Your instructions |
From the data below, repeat exactly the lines from the line with "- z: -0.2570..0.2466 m" to the line with "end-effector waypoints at", both included.

------ Supplied data ------

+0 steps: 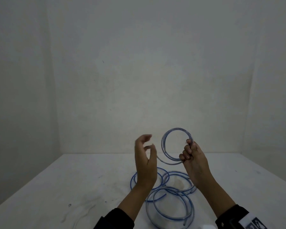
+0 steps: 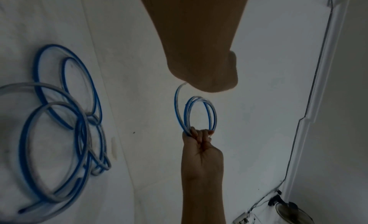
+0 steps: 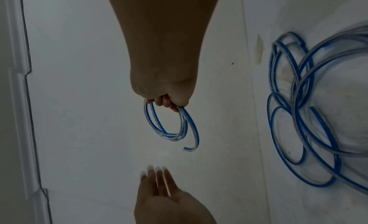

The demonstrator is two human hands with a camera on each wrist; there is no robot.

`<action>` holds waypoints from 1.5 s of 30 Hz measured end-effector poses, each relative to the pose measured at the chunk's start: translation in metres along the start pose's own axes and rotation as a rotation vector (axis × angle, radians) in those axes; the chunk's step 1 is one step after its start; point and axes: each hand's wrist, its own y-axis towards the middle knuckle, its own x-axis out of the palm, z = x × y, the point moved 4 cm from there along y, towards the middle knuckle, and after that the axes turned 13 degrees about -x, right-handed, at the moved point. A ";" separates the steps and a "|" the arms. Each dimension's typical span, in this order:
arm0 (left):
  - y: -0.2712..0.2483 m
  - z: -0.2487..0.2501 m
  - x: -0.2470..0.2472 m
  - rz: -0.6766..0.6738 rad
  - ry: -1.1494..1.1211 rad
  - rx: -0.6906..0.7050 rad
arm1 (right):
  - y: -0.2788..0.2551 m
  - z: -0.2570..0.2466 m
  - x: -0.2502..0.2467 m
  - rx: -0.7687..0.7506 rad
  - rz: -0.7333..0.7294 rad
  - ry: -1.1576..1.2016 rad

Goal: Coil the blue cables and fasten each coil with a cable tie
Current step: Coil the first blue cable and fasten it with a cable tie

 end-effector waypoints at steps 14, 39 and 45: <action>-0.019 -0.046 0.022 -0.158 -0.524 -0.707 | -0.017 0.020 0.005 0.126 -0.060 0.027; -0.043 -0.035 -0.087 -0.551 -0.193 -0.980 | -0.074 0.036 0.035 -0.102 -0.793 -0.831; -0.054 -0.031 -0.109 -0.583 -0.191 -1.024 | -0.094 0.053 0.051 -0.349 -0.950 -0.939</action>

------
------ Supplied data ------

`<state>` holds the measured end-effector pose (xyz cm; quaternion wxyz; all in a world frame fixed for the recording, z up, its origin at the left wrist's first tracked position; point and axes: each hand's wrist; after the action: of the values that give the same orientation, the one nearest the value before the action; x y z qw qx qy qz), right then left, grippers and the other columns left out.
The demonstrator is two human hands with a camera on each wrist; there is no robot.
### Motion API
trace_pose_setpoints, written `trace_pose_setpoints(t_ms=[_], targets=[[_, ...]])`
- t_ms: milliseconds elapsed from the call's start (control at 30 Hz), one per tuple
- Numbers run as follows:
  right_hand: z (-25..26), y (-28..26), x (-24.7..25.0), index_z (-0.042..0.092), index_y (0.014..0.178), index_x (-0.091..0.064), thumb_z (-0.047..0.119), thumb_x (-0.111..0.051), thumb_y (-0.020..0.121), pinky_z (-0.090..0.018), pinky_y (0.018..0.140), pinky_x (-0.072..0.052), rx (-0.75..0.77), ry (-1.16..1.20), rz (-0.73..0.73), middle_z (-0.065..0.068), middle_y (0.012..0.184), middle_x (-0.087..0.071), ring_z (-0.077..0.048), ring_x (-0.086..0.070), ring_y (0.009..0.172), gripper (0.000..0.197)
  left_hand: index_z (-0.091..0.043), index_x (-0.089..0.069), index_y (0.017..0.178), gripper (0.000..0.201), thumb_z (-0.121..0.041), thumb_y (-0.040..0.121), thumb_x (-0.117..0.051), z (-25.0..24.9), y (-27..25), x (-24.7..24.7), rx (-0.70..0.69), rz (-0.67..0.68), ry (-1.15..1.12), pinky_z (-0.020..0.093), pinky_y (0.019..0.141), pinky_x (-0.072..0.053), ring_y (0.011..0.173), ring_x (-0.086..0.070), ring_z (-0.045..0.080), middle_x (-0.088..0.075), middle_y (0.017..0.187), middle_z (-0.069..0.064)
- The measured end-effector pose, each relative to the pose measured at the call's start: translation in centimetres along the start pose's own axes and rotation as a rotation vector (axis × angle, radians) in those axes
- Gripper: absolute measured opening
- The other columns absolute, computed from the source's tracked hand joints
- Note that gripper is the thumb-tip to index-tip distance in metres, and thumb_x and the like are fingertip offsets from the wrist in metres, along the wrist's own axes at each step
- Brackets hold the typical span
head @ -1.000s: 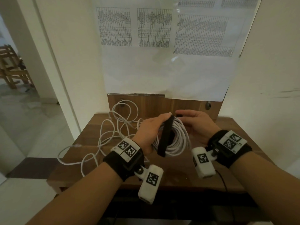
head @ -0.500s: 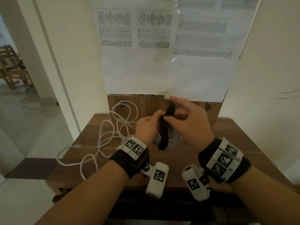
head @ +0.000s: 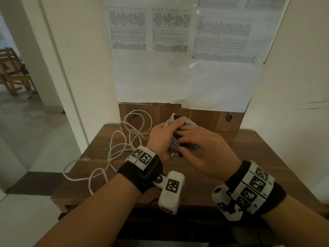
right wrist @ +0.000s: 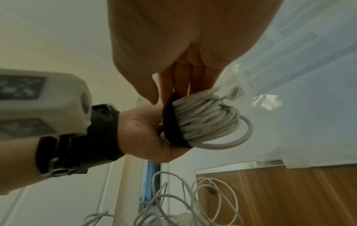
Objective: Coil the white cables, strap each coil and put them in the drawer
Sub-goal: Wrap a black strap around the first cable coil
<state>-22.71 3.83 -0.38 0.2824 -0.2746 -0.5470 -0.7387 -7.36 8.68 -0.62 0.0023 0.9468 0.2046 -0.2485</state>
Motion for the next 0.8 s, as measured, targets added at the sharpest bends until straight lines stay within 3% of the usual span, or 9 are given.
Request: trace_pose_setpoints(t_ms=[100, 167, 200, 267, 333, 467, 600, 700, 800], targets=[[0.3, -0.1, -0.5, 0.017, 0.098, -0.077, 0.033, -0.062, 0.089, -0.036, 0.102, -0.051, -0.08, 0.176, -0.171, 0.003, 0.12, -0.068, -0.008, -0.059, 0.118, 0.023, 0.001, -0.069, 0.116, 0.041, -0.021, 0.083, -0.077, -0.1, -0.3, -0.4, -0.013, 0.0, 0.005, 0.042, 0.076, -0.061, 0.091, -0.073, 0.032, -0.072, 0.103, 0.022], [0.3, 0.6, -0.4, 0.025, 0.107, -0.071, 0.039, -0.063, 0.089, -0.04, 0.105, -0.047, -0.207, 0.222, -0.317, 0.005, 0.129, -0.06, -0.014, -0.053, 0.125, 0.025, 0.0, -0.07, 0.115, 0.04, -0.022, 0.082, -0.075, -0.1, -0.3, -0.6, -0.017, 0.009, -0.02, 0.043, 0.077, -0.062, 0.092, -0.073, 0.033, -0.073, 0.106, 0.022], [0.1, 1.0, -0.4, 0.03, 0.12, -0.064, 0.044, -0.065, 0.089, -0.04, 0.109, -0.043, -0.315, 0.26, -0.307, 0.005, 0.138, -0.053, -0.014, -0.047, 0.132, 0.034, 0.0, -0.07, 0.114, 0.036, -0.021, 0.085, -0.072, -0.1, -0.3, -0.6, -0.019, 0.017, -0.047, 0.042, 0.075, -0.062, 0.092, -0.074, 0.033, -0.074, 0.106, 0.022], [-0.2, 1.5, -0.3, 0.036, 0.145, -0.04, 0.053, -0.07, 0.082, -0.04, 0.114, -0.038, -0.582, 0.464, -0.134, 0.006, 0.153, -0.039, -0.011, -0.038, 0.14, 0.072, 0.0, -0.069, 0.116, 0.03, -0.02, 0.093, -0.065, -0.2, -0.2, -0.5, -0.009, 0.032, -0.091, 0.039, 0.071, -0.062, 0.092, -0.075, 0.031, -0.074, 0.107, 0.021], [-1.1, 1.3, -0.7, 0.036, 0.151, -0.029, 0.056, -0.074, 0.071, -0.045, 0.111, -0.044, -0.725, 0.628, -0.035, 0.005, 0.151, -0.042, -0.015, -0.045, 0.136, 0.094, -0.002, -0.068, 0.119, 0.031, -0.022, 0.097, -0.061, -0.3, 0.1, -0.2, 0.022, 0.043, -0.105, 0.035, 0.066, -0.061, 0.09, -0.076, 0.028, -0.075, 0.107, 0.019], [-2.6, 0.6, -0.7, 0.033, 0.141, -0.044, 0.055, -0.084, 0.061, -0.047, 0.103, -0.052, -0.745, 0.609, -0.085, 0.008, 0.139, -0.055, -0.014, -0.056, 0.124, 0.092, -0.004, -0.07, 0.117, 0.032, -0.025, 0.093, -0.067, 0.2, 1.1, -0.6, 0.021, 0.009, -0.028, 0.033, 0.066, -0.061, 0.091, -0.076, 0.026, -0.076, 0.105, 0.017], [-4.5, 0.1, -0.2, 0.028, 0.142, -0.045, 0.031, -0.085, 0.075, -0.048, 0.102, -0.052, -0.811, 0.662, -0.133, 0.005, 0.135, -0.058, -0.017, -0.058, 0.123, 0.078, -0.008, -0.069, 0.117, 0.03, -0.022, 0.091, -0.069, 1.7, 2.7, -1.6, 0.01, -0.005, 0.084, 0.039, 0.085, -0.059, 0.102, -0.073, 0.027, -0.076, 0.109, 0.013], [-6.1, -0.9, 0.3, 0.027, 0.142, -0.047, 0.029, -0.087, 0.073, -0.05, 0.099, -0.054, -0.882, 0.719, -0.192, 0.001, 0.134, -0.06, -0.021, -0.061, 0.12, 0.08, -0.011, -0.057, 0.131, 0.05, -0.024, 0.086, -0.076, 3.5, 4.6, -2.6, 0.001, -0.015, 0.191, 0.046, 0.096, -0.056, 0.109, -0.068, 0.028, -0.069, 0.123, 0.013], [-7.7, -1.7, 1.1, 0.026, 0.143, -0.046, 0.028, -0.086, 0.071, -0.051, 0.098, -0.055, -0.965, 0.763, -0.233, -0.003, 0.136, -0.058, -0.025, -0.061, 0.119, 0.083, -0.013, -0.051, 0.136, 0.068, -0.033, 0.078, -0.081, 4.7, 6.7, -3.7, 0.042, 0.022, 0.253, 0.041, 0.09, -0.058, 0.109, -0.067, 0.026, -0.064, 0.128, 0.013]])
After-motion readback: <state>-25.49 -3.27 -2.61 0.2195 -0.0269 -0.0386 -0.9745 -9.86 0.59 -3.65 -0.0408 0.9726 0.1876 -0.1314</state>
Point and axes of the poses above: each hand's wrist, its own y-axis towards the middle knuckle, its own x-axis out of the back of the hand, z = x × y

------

Answer for the task |
  - z: -0.2570..0.2466 m
  - x: -0.2502..0.2467 m
  - rx: -0.7687..0.7506 rad
  - rz: -0.7333..0.7294 rad
  - ry: -1.1576..1.2016 rad

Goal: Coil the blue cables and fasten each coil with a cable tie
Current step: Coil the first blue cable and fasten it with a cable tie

 end-effector waypoints at steps 14, 39 and 45: <action>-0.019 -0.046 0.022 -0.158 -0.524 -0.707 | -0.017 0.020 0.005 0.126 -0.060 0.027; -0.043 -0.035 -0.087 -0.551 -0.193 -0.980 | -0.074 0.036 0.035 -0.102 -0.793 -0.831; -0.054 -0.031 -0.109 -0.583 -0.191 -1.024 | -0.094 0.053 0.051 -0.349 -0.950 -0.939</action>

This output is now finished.